_How to complete this task_
Would you find each line in the entries below with the string "meets" and copy it?

_Material provided_

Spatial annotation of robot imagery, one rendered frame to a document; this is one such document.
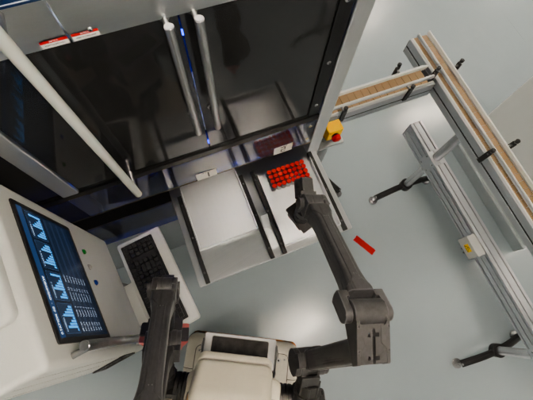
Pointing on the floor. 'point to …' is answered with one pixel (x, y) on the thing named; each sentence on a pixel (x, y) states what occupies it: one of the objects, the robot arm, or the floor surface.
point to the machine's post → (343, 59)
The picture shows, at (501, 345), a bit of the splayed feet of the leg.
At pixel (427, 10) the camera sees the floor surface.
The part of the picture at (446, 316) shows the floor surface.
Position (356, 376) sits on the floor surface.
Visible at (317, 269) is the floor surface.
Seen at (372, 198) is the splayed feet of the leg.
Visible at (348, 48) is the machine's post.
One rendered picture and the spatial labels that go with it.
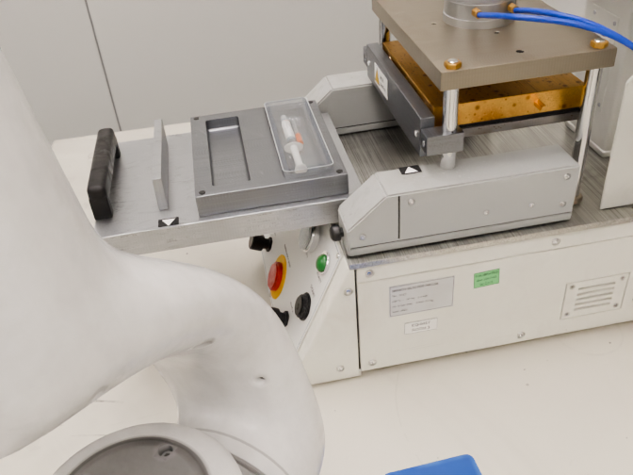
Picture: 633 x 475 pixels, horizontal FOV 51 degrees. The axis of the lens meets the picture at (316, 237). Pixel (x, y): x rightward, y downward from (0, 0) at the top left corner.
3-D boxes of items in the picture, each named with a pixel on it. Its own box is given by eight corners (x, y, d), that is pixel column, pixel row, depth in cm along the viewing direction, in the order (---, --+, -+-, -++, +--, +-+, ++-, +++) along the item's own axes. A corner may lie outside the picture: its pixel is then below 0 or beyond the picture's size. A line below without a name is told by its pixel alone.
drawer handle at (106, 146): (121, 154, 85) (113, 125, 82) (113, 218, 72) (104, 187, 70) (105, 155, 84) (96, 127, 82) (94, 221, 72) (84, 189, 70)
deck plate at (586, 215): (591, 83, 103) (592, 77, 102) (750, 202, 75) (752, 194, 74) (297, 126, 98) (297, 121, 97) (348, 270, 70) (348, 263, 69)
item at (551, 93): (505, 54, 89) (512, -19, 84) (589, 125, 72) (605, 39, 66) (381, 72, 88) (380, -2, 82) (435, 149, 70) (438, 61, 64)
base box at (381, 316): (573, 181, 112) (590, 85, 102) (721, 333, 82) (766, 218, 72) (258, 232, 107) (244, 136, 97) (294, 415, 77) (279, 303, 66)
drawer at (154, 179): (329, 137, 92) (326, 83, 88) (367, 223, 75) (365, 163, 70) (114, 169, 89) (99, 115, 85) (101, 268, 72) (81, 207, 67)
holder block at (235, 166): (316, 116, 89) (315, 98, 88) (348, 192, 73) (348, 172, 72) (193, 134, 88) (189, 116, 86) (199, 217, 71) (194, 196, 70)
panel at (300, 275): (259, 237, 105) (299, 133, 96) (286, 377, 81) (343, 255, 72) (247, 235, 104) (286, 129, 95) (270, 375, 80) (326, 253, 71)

* * *

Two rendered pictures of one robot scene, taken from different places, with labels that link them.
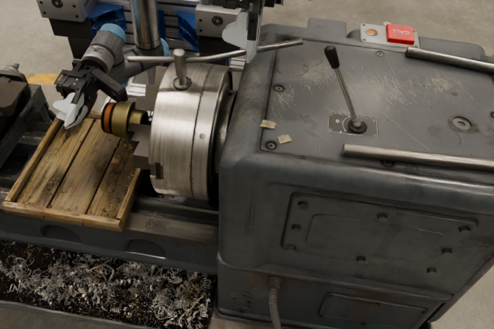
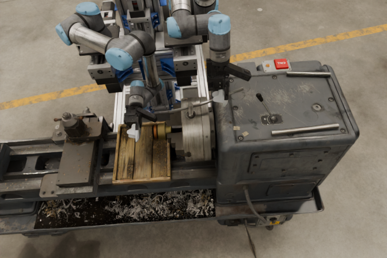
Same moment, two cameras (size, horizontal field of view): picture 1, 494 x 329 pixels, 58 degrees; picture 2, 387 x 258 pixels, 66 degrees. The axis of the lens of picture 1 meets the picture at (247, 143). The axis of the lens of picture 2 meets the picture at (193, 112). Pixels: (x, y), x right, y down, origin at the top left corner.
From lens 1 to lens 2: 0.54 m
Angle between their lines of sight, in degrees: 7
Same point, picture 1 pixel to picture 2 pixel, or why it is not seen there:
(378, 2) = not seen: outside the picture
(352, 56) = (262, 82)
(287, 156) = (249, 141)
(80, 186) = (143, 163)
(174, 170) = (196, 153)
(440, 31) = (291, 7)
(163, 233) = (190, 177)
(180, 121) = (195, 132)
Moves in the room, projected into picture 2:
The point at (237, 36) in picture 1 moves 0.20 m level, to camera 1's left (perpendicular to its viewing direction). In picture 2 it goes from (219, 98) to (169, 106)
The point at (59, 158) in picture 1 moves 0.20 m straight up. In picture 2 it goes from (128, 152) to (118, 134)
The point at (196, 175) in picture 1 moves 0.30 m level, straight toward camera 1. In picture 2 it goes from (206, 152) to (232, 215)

--

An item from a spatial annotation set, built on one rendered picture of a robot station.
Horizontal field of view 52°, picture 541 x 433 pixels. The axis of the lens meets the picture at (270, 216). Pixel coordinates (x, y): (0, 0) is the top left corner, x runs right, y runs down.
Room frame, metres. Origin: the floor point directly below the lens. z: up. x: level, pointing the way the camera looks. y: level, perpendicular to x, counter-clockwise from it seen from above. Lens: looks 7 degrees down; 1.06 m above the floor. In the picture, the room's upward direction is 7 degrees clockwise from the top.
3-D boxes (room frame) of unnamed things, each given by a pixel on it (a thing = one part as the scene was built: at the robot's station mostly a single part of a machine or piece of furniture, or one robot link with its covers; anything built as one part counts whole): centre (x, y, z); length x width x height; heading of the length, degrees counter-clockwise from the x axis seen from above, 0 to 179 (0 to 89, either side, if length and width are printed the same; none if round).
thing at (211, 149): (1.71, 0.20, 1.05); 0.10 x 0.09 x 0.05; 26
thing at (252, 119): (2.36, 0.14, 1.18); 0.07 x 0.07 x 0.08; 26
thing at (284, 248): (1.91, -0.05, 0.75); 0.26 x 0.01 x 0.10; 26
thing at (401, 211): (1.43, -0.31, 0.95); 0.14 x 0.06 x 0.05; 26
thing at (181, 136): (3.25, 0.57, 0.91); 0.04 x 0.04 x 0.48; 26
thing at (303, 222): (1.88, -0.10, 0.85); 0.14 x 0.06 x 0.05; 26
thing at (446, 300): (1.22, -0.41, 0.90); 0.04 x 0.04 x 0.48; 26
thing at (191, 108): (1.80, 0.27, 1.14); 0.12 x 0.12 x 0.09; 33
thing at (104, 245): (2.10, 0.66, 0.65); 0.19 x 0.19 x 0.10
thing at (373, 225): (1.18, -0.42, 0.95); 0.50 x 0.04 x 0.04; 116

_Solution for this exercise_
Picture: 633 x 475 pixels, horizontal FOV 51 degrees. The axis of the lens meets the picture at (316, 237). Pixel (x, y): x rightward, y downward from (0, 0) at the top left corner.
Same moment, two cameras (size, horizontal field of view): picture 1, 494 x 329 pixels, 58 degrees; picture 2, 387 x 258 pixels, 66 degrees. The axis of the lens of picture 1 meets the picture at (247, 143). The axis of the lens of picture 2 meets the picture at (193, 112). Pixels: (x, y), x right, y down, origin at the top left corner.
Horizontal field of view 52°, picture 541 x 433 pixels. The axis of the lens meets the picture at (270, 216). Pixel coordinates (x, y): (0, 0) is the top left corner, x runs right, y runs down.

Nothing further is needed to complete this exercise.